Output, word for word, the lines of this listing that fall between the line with "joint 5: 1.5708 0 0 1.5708" and the line with "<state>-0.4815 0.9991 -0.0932", counting both of those lines, and no others.

--------------------

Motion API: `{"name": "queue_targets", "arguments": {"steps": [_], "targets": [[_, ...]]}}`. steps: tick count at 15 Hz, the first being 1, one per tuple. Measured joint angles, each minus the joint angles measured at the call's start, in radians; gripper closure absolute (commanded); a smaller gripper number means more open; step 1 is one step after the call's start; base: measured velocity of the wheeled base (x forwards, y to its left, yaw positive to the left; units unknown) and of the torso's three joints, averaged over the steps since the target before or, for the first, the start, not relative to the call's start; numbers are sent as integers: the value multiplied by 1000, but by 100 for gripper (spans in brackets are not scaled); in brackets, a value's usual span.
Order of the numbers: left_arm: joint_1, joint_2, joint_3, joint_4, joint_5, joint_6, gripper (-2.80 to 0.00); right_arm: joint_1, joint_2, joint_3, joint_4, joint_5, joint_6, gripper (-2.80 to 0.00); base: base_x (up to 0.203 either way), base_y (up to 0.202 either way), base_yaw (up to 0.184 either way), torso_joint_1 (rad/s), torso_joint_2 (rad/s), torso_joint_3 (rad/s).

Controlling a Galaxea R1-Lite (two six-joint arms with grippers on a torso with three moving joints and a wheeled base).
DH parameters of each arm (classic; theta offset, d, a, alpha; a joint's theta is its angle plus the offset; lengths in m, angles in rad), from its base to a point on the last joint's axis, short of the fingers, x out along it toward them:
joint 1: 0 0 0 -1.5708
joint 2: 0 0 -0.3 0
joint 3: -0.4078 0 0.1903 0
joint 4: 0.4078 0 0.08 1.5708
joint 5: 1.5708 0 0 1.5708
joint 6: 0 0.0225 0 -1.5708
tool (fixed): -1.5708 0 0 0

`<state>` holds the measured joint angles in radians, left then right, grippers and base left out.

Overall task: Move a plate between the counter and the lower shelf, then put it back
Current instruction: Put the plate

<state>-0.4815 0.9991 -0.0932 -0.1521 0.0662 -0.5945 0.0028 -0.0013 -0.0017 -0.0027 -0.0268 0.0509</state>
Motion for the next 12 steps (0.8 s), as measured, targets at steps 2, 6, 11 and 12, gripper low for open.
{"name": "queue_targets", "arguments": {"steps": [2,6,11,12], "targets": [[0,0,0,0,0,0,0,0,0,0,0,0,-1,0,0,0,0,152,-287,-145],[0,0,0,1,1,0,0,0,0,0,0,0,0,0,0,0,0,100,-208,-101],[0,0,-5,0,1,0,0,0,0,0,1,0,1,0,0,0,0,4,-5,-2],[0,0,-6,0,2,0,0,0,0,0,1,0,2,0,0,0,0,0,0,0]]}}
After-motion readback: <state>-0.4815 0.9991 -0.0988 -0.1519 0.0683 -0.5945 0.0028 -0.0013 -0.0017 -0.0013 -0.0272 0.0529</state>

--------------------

# SOLUTION BELOW
joint 5: 1.5708 0 0 1.5708
joint 6: 0 0.0225 0 -1.5708
tool (fixed): -1.5708 0 0 0

`<state>` holds the measured joint angles in radians, left then right, grippers and base left out.

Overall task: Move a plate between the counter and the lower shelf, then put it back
Current instruction: Put the plate

<state>-0.4815 0.9991 -0.0932 -0.1521 0.0662 -0.5945 0.0028 -0.0013 -0.0017 -0.0027 -0.0268 0.0509</state>

The answer has been written out in full.